**Work order**:
Read the listing below and copy out every line that holds "hand".

══ Record excerpts

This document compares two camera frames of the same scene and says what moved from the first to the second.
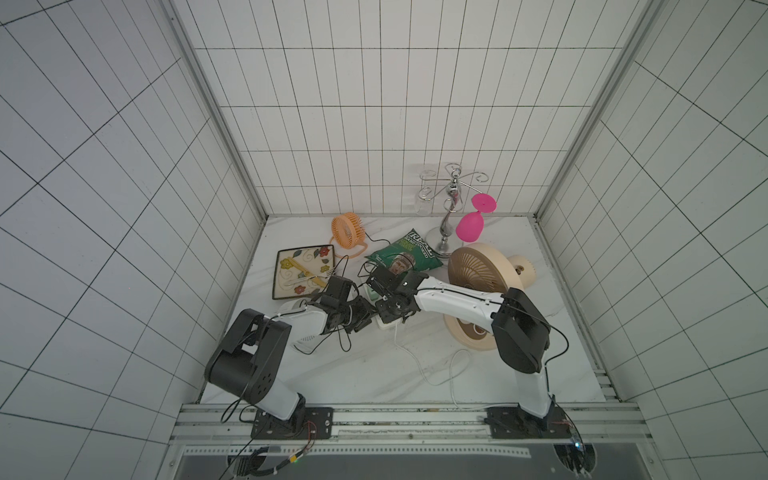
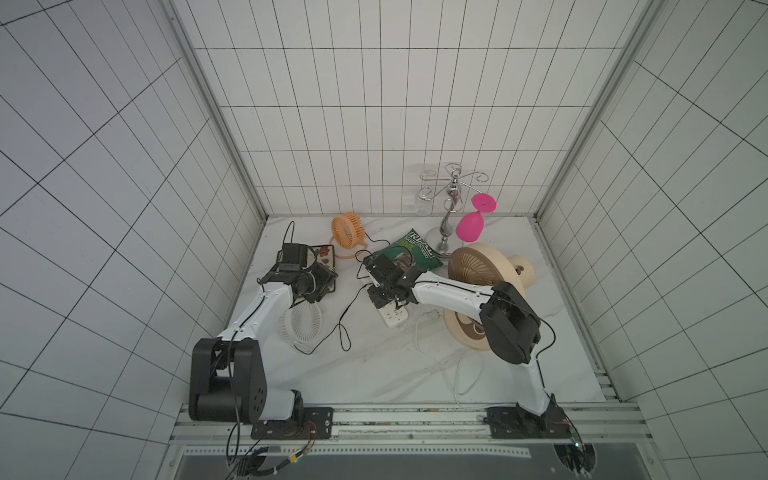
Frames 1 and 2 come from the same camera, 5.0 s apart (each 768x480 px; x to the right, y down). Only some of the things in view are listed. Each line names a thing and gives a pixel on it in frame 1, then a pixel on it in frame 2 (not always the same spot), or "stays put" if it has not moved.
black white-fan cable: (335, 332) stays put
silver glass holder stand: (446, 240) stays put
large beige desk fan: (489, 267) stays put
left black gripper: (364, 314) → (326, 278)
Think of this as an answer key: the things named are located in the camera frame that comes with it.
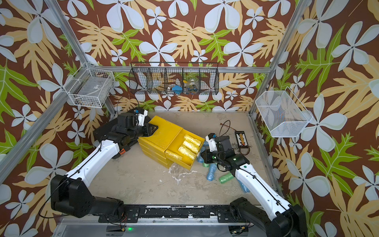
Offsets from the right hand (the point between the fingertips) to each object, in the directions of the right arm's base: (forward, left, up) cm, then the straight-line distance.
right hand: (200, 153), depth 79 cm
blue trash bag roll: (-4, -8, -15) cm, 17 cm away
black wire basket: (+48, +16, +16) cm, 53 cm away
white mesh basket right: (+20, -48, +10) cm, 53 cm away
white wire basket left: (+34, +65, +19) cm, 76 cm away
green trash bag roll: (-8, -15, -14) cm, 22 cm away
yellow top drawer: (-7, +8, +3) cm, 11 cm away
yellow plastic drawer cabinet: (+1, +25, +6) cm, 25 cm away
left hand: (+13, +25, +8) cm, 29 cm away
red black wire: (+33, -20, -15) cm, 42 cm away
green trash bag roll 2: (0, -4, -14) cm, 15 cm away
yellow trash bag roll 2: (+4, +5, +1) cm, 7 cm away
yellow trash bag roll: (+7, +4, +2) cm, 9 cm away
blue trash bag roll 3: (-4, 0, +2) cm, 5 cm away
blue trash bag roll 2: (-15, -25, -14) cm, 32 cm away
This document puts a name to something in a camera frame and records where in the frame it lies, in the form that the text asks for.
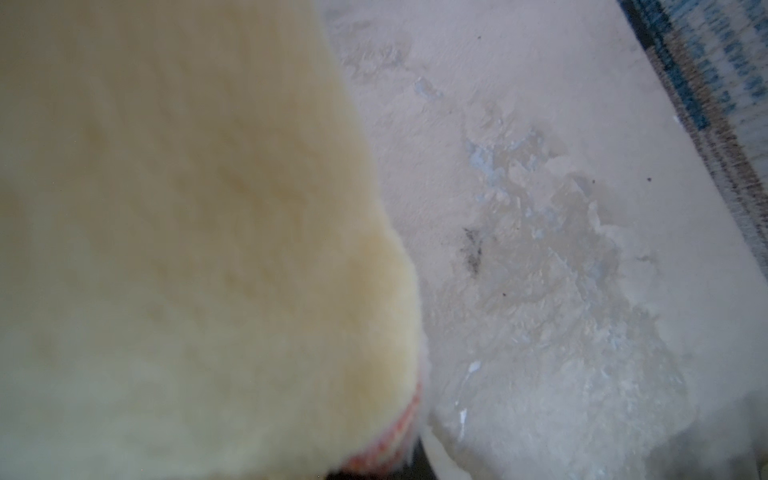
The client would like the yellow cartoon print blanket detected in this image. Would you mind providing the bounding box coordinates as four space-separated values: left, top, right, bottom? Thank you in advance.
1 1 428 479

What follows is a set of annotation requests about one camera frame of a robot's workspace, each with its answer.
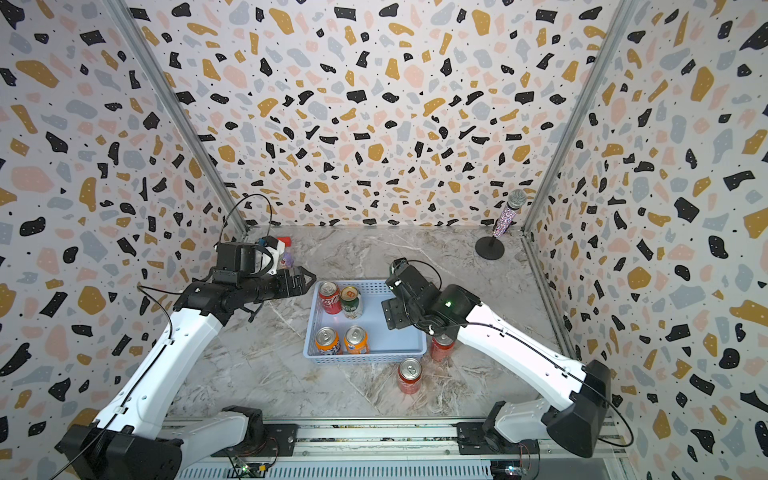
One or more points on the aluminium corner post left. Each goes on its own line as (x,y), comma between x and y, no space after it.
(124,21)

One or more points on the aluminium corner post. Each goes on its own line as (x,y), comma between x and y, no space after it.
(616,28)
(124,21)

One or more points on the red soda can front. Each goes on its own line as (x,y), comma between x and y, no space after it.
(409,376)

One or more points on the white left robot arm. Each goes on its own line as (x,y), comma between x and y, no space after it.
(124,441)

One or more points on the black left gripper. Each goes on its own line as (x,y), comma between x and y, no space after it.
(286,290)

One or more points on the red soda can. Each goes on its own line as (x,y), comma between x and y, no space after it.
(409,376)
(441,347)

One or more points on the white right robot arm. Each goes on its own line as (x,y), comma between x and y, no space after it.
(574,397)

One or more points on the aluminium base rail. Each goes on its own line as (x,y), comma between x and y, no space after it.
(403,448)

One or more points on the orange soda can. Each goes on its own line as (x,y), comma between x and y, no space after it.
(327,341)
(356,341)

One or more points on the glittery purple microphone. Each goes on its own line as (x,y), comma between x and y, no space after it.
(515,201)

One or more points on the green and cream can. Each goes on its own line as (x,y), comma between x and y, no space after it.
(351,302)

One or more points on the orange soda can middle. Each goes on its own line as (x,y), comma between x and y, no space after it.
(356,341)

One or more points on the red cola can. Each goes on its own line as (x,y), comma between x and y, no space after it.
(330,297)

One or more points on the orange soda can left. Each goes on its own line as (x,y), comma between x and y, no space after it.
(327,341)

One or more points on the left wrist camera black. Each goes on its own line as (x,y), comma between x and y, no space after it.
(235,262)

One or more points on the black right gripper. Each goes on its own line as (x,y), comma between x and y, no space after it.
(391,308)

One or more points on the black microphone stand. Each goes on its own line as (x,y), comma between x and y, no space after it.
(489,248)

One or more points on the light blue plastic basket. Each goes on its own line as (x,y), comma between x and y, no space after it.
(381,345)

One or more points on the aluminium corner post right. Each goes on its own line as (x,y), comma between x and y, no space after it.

════

**Finished task**:
Offsets from the right hand (the point between the fingertips) to each object, in the directions of the right arm's base: (forward, left, up) cm, then the straight-line distance.
right hand: (200, 153), depth 79 cm
left hand: (+13, +25, +8) cm, 29 cm away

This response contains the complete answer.